- **TASK TO COMPLETE**: From the data below, copy exactly the lines that lie between the one holding "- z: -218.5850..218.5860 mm" and the one holding "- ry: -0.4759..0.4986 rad", including both, and nothing more.

⟨

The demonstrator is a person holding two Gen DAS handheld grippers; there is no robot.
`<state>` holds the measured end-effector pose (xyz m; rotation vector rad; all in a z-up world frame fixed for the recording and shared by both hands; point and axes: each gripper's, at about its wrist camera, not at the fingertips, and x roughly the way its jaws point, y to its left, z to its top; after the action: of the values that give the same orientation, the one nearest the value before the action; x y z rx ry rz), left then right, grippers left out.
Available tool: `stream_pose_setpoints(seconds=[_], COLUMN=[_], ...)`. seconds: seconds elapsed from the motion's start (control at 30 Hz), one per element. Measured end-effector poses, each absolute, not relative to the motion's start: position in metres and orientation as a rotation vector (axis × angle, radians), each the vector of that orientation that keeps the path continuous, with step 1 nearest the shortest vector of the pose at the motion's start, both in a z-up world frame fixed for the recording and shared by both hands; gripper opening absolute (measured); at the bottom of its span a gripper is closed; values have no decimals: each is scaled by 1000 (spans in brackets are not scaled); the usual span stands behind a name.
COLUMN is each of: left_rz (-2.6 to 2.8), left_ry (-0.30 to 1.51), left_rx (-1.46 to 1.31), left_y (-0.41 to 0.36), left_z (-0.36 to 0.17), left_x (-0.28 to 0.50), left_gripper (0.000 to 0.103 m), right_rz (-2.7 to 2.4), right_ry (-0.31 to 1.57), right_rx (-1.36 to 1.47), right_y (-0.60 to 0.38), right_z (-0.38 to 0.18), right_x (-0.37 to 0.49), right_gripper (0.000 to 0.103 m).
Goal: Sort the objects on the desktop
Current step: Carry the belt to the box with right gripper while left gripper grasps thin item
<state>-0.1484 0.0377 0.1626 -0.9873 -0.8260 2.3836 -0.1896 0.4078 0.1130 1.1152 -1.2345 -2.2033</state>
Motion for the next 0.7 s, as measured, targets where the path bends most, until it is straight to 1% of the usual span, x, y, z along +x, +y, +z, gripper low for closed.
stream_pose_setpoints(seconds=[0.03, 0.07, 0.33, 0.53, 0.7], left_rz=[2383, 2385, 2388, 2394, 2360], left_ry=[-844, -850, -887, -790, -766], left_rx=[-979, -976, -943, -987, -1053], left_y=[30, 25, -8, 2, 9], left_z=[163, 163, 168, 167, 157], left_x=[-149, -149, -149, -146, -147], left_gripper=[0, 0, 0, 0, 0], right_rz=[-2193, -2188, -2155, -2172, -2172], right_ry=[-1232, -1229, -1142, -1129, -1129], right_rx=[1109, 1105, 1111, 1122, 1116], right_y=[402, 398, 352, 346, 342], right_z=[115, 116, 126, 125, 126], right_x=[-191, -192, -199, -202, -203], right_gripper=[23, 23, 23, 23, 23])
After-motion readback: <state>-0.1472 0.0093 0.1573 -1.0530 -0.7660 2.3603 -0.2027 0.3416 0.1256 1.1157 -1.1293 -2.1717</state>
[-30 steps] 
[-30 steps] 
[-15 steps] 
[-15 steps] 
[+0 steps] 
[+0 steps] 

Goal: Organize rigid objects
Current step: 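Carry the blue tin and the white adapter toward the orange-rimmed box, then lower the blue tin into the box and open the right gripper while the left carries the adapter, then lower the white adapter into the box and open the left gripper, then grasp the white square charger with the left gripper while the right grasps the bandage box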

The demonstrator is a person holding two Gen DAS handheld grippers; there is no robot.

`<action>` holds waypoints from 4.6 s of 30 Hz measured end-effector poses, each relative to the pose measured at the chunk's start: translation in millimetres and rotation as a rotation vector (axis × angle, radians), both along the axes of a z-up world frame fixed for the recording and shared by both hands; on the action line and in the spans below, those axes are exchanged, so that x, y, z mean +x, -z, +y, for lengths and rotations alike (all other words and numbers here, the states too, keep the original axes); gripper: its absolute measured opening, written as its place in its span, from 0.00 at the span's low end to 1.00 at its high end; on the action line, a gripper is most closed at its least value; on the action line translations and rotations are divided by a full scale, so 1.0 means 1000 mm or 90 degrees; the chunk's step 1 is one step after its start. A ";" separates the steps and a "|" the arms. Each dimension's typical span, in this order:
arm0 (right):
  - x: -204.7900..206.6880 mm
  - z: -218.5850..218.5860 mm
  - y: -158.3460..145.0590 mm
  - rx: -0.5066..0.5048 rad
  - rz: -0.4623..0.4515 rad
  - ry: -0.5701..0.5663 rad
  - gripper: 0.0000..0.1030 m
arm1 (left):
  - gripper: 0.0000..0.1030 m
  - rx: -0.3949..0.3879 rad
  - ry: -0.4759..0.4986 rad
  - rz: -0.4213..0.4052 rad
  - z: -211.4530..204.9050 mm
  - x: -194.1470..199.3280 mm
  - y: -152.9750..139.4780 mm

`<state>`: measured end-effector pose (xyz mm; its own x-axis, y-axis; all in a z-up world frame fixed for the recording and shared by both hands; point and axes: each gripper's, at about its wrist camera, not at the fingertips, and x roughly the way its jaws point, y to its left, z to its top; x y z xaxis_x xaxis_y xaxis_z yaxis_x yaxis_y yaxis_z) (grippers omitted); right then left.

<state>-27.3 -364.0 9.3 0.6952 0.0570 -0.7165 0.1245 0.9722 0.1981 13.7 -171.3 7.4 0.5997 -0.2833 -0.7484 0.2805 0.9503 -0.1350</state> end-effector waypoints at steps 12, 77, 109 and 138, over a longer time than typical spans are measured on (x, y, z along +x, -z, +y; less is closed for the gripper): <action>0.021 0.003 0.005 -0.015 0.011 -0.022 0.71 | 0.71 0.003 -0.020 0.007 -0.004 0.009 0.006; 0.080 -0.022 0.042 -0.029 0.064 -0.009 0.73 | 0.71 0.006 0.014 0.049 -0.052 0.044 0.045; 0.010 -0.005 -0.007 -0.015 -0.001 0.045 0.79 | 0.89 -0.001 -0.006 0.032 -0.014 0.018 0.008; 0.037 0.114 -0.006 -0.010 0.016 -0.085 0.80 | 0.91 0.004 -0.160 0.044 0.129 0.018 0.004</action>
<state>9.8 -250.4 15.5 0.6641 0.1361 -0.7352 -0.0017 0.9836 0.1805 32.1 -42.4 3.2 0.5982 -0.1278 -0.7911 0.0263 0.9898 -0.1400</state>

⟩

- **SOLUTION TO THE EXERCISE**:
  - z: -218.5850..218.5860 mm
  - y: -158.3460..145.0590 mm
  - rx: -0.5066..0.5048 rad
  - rz: -0.4623..0.4515 rad
  - ry: -0.5701..0.5663 rad
  - gripper: 0.0000..0.1030 m
arm1 (left):
  - gripper: 0.0000..0.1030 m
  - rx: -0.3949..0.3879 rad
  - ry: -0.4759..0.4986 rad

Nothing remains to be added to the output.